Keywords: Cinobufagin, Biotransformation, Amphibian Venoms

Background

Toad venom (Bufonis Venenum, known as ‘Chansu’ in Chinese) has been used as a traditional Chinese medicine for more than a thousand years and is listed in the Chinese Pharmacopoeia (2020 edition) [1,2]. It is prepared from the dried white secretion of the auricular glands and the skin glands of Bufo gargarizans Cantor or Bufo melanostictus Schneider [3]. According to the theory of traditional Chinese medicine, it has efficacy in providing detoxification, pain relief, resuscitation, and refreshment [4,5]. The chemical constituents of toad venom mainly include bufadienolides, indole alkaloids, sterols, polysaccharides, amino acids, and organic acids, among which bufadienolides and indole alkaloids are considered to be the main active ingredients [68]. Modern pharmacological studies have demonstrated that toad venom possesses a multitude of pharmacological activities, including antitumor, cardiac, antibacterial, and analgesic activities effects [4,9,10].

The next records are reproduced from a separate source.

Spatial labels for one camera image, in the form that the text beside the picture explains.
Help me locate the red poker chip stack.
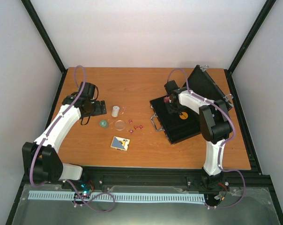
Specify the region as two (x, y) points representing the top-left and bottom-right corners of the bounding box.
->
(164, 97), (170, 103)

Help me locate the right controller circuit board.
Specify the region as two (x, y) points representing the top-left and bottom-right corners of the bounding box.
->
(214, 182), (228, 202)

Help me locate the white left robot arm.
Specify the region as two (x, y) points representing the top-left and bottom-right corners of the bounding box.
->
(22, 82), (107, 189)

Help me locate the yellow big blind button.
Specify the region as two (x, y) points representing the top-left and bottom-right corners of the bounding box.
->
(179, 112), (188, 120)

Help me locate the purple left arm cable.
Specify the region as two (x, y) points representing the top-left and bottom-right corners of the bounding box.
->
(29, 65), (116, 213)

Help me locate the white poker chip stack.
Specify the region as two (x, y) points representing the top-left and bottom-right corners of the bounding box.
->
(112, 105), (120, 118)

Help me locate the controller circuit board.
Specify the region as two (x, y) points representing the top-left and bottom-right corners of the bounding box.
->
(214, 182), (228, 202)
(75, 180), (95, 200)

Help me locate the black aluminium frame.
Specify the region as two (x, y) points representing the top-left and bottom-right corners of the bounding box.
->
(5, 0), (283, 225)

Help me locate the white slotted cable duct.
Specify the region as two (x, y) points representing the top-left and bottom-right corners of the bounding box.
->
(28, 190), (205, 204)

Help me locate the playing card deck box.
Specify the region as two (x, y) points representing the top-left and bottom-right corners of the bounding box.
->
(111, 136), (130, 151)

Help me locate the green poker chip stack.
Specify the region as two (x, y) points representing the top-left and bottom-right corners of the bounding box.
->
(99, 120), (109, 128)

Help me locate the clear dealer button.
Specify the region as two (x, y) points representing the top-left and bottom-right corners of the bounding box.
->
(114, 120), (126, 131)

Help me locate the left controller circuit board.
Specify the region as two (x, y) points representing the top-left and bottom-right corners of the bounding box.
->
(75, 180), (95, 200)

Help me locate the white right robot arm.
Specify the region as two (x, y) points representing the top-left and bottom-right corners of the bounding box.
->
(164, 80), (235, 190)

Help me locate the black poker set case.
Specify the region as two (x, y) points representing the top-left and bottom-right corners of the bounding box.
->
(150, 65), (233, 144)

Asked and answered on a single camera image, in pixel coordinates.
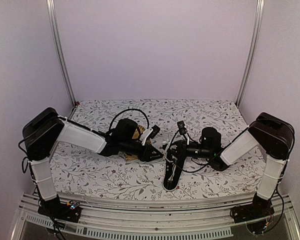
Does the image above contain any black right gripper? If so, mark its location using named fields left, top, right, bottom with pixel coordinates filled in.
left=163, top=139, right=213, bottom=161

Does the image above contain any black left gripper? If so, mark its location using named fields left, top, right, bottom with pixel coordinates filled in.
left=121, top=139, right=164, bottom=163

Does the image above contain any black white canvas sneaker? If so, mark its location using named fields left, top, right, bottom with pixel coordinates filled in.
left=163, top=148, right=186, bottom=191

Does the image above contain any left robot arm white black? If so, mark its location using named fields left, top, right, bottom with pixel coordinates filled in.
left=20, top=107, right=163, bottom=217

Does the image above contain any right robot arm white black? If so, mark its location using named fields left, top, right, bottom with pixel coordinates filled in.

Cinobufagin (CBF), a bufadienolide derived from toad venom, was first isolated by Jensen et al from Chansu in 1932 [11]. Multiple studies have focused on its pharmacological effects and molecular mechanisms. This suggests that CBF has broad prospects in therapeutic applications. However, at present there is no systematic review on CBF. This article reviews the pharmacological properties of CBF, including its antitumor, analgesic, cardioprotection, immunomodulatory, antifibrotic, antiviral, and antiprotozoal effects, and its physicochemical and pharmacokinetic properties. This article aims to review in vitro and preclinical studies on cinobufagin, a bufadienolide derived from toad venom.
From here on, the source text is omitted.